Copy exactly the lines of the data below that run from the line holding "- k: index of" through the line holding "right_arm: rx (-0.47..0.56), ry", both ends included.
Start of THE RECORDS
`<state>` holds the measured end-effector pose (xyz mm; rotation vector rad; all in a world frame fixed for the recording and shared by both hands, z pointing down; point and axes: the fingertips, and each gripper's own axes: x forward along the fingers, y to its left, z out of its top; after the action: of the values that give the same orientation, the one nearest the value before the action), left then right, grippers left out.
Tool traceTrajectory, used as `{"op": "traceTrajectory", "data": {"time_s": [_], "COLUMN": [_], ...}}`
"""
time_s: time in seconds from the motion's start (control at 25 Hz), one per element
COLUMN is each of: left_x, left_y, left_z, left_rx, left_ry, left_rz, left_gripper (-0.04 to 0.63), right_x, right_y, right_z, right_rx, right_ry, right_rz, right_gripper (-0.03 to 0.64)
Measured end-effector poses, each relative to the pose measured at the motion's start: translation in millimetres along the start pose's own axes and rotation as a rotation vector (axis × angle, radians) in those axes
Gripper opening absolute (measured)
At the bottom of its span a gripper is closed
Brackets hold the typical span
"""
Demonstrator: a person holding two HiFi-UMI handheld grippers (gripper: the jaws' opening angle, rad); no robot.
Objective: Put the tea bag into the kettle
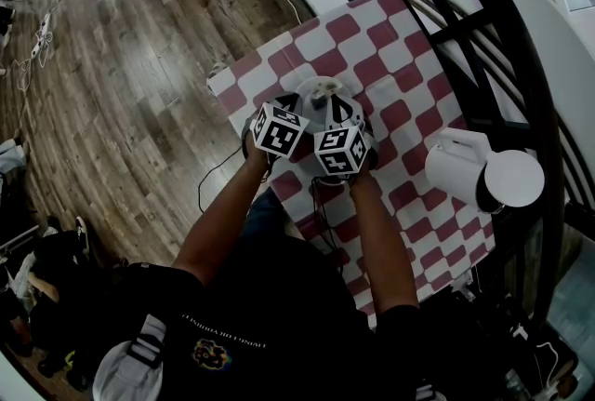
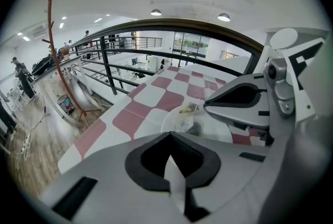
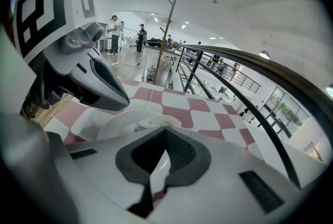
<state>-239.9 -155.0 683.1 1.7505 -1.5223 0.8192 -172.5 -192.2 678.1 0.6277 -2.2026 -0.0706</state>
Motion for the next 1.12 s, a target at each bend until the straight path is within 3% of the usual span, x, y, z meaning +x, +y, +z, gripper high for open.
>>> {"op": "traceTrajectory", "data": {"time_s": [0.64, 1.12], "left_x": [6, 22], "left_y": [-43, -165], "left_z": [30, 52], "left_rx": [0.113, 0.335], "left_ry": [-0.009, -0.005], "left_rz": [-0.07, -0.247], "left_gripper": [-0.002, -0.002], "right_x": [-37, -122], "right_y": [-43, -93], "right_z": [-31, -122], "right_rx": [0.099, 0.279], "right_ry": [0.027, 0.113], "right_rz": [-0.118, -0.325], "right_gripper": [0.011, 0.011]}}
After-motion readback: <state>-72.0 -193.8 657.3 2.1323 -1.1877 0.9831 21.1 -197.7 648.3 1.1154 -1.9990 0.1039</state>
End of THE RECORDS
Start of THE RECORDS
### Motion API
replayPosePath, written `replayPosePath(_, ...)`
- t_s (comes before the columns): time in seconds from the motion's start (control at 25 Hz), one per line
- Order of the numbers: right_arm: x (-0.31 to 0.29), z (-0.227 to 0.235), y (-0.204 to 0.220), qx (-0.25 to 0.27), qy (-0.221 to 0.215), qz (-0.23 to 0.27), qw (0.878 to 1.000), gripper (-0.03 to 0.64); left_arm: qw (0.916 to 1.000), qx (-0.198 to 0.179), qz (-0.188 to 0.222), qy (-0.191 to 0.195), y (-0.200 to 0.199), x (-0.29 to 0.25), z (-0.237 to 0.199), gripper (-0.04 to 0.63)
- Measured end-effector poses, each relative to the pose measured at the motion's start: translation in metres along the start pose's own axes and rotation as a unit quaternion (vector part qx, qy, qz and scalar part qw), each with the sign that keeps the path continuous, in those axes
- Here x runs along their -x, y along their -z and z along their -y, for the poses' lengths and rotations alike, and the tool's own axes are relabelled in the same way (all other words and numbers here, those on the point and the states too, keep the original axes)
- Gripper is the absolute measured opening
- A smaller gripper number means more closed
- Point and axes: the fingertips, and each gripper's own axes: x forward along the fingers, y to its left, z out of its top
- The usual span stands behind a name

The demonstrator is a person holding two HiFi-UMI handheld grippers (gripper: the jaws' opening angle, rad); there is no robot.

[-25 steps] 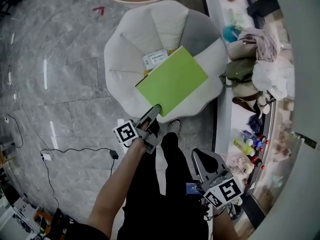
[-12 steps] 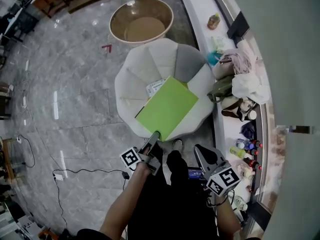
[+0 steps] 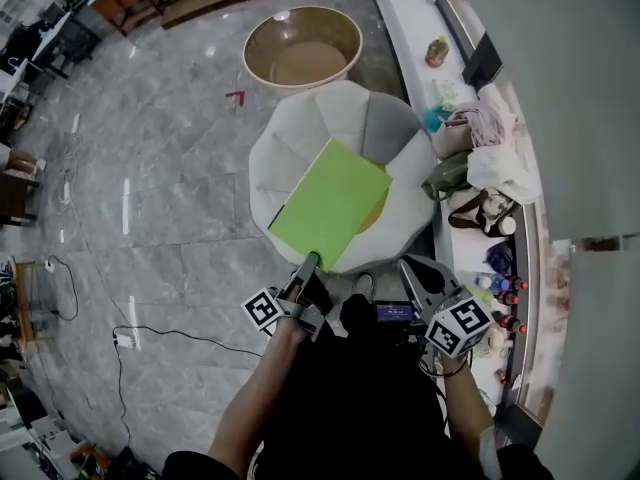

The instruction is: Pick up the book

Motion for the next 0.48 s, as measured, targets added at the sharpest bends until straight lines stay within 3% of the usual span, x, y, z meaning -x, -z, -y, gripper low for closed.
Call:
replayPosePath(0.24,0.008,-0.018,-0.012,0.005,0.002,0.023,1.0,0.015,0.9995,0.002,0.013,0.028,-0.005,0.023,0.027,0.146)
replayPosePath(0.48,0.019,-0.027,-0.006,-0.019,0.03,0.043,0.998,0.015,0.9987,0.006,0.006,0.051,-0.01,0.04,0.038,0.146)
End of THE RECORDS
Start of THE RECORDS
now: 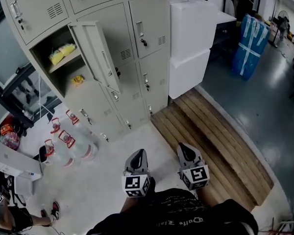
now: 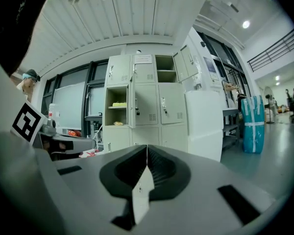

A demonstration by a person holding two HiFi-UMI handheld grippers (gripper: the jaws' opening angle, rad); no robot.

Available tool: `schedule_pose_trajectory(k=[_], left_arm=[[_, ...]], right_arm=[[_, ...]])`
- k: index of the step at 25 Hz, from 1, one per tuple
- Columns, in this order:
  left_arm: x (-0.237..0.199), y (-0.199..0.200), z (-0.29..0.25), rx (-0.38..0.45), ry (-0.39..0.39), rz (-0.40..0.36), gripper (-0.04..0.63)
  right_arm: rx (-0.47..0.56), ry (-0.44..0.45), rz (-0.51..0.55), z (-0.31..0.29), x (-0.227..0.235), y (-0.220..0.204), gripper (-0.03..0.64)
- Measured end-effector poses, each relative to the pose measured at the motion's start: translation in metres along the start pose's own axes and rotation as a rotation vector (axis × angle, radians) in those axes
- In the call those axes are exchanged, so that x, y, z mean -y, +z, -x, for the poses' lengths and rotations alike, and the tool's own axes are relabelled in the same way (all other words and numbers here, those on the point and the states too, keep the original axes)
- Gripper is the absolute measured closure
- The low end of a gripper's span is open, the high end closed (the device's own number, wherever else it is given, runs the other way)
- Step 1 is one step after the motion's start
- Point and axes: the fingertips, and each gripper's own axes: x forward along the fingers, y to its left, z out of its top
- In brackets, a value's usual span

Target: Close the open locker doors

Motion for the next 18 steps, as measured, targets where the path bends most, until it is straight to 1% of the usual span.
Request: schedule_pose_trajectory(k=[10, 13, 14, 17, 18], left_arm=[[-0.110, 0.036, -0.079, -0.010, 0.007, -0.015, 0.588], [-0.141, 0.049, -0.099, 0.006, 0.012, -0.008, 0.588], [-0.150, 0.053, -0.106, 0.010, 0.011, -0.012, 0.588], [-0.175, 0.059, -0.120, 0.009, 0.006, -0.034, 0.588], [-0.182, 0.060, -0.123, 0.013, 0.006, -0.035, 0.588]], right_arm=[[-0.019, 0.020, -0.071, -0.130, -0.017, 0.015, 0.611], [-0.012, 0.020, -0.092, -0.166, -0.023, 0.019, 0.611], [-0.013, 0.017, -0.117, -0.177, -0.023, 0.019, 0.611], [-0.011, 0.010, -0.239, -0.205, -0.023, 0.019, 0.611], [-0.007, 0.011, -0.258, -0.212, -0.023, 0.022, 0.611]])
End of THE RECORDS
=== THE ANSWER ===
- k: index of the step at 25 Hz, from 1, one per tuple
- Columns, in this order:
  left_arm: x (-0.237..0.199), y (-0.199..0.200), z (-0.29..0.25), rx (-0.38..0.45), ry (-0.39..0.39), rz (-0.40..0.36), gripper (-0.04..0.63)
  right_arm: rx (-0.47..0.56), ry (-0.44..0.45), rz (-0.51..0.55), z (-0.31..0.29), x (-0.227..0.235), y (-0.220..0.204), gripper (-0.03..0.64)

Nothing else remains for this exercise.